Learning & Development Opportunities:
- Technical Skill Development: Enhance data engineering skills through training, certifications, and hands-on projects.
- Emerging Technologies: Explore and adopt emerging technologies like Microsoft Fabric to stay ahead of the curve.
- Leadership Development: Develop leadership skills through mentoring, coaching, and team management opportunities.
📝 Enhancement Note: Babel Group offers numerous challenges and growth opportunities for data engineers, with a focus on continuous learning, innovation, and collaboration.
💡 Interview Preparation
Technical Questions:
- Data Pipeline Design: Describe your experience in designing and implementing data pipelines using Azure Data Factory and Azure Synapse Analytics.
- Data Storage Management: Explain your approach to managing and optimizing data storage solutions in Azure Data Lake Gen2, SQL Database, and SQL Managed Instance.
- Data Modeling & Visualization: Discuss your experience in data modeling and data visualization, with a focus on supporting advanced analytics and business intelligence.
Company & Culture Questions:
- Data Engineering at Babel Group: Explain what you understand about data engineering at Babel Group and how your skills and experience align with the role.
- Collaboration & Communication: Describe your experience working with cross-functional teams and how you ensure effective communication and collaboration.

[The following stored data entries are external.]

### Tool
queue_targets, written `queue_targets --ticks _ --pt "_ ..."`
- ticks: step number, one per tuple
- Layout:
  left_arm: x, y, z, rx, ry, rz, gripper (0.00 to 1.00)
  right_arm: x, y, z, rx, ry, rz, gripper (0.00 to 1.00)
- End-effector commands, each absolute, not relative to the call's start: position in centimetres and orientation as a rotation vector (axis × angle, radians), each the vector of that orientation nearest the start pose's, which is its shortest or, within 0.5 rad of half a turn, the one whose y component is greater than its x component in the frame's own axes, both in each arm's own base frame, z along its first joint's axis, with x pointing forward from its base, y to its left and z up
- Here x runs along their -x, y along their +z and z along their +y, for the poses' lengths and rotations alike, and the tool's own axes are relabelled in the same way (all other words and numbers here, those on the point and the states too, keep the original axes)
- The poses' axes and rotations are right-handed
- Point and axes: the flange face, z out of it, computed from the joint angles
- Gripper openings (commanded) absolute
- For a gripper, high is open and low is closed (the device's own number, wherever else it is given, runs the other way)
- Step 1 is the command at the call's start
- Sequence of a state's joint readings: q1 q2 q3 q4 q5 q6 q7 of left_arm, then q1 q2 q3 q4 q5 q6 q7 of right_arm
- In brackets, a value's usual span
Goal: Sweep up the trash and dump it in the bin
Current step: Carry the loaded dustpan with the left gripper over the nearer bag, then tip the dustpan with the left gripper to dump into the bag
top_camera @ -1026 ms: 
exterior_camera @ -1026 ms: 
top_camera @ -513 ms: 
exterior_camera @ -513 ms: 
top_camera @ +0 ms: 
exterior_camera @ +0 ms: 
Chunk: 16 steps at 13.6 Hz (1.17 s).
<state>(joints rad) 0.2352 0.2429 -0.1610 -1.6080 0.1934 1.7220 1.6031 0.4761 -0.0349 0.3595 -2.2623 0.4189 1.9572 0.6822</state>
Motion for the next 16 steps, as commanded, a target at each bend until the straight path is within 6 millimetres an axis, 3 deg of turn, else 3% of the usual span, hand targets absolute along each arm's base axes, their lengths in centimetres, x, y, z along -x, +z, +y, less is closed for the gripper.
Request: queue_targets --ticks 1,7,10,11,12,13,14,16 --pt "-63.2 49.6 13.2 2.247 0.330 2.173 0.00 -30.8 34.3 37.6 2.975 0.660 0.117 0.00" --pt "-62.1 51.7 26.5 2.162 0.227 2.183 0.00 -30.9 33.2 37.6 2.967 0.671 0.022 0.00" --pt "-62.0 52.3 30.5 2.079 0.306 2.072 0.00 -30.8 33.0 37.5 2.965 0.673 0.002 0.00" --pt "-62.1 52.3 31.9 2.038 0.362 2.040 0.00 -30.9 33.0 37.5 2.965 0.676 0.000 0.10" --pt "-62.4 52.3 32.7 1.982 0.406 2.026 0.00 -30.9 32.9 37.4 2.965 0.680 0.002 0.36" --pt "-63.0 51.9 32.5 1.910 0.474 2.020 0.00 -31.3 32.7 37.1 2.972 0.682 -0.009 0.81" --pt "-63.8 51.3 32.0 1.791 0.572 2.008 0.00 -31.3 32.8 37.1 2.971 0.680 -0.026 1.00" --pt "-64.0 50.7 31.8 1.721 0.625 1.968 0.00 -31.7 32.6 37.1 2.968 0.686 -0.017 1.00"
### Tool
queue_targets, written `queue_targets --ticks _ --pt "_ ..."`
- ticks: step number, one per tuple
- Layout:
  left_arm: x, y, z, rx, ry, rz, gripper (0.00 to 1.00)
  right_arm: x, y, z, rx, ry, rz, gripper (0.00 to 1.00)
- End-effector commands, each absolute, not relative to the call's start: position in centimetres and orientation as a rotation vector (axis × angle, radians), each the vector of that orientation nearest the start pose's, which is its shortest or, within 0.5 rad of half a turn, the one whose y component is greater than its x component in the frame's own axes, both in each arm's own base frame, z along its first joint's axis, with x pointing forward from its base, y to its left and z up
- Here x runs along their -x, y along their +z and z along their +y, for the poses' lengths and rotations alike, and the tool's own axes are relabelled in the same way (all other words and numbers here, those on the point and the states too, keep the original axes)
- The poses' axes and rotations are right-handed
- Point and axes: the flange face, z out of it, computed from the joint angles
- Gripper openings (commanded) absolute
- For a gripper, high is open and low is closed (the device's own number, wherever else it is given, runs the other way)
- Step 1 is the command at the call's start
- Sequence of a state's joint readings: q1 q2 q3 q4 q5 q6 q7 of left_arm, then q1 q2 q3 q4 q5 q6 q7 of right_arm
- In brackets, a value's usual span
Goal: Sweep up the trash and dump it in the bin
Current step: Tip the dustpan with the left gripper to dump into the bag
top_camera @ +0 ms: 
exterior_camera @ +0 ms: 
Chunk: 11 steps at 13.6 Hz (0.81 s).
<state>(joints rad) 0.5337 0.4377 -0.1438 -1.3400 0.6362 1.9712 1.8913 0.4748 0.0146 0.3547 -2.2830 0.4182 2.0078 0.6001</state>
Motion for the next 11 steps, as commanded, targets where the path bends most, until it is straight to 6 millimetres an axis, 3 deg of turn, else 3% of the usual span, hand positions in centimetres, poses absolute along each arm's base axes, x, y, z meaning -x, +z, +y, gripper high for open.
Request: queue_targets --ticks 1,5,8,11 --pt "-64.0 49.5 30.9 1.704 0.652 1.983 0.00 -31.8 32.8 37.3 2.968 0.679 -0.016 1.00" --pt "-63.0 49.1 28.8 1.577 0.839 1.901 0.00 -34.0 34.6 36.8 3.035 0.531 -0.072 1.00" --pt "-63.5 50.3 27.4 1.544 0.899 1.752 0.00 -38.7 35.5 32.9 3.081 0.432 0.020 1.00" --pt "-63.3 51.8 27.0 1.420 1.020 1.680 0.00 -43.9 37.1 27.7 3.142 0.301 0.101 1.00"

- Problem-solving: Provide an example of a complex data engineering challenge you faced and how you approached solving it.
Portfolio Presentation Strategy:
- Data Pipeline Demonstration: Showcase your experience in designing and implementing data pipelines using Azure Data Factory and Azure Synapse Analytics.
- Data Storage Management: Highlight your approach to managing and optimizing data storage solutions in Azure Data Lake Gen2, SQL Database, and SQL Managed Instance.
- Data Modeling & Visualization: Include examples of data modeling and data visualization projects that support advanced analytics and business intelligence.
📝 Enhancement Note: Babel Group's interview process emphasizes technical skills, cultural fit, and potential for growth, with a focus on data engineering expertise in Microsoft Azure cloud services.
📌 Application Steps
To apply for this Data Engineer - Azure Cloud Specialist position at Babel Group:
- Customize Your Portfolio: Highlight your experience in designing and implementing data pipelines using Azure Data Factory and Azure Synapse Analytics. Include examples of data storage management, data modeling, and data visualization projects that support advanced analytics and business intelligence.
- Optimize Your Resume: Tailor your resume to emphasize your data engineering skills and experience, with a focus on Microsoft Azure cloud services. Highlight relevant project achievements and technical skills.
- Prepare for Technical Interviews: Brush up on your Azure cloud services skills, with a focus on data pipeline design, data storage management, and data modeling techniques. Practice explaining complex technical concepts in a clear and concise manner.
- Research Babel Group: Familiarize yourself with Babel Group's company culture, values, and data engineering team dynamics. Understand how your skills and experience align with the role and the company's mission.
⚠️ Important Notice: This enhanced job description includes AI-generated insights and data engineering industry-standard assumptions. All details should be verified directly with Babel Group before making application decisions.
Application Requirements
A university degree in Systems Engineering, Computer Science, or a related field is required. Candidates should have over 3 years of experience as a Data Engineer in cloud environments, preferably Microsoft Azure.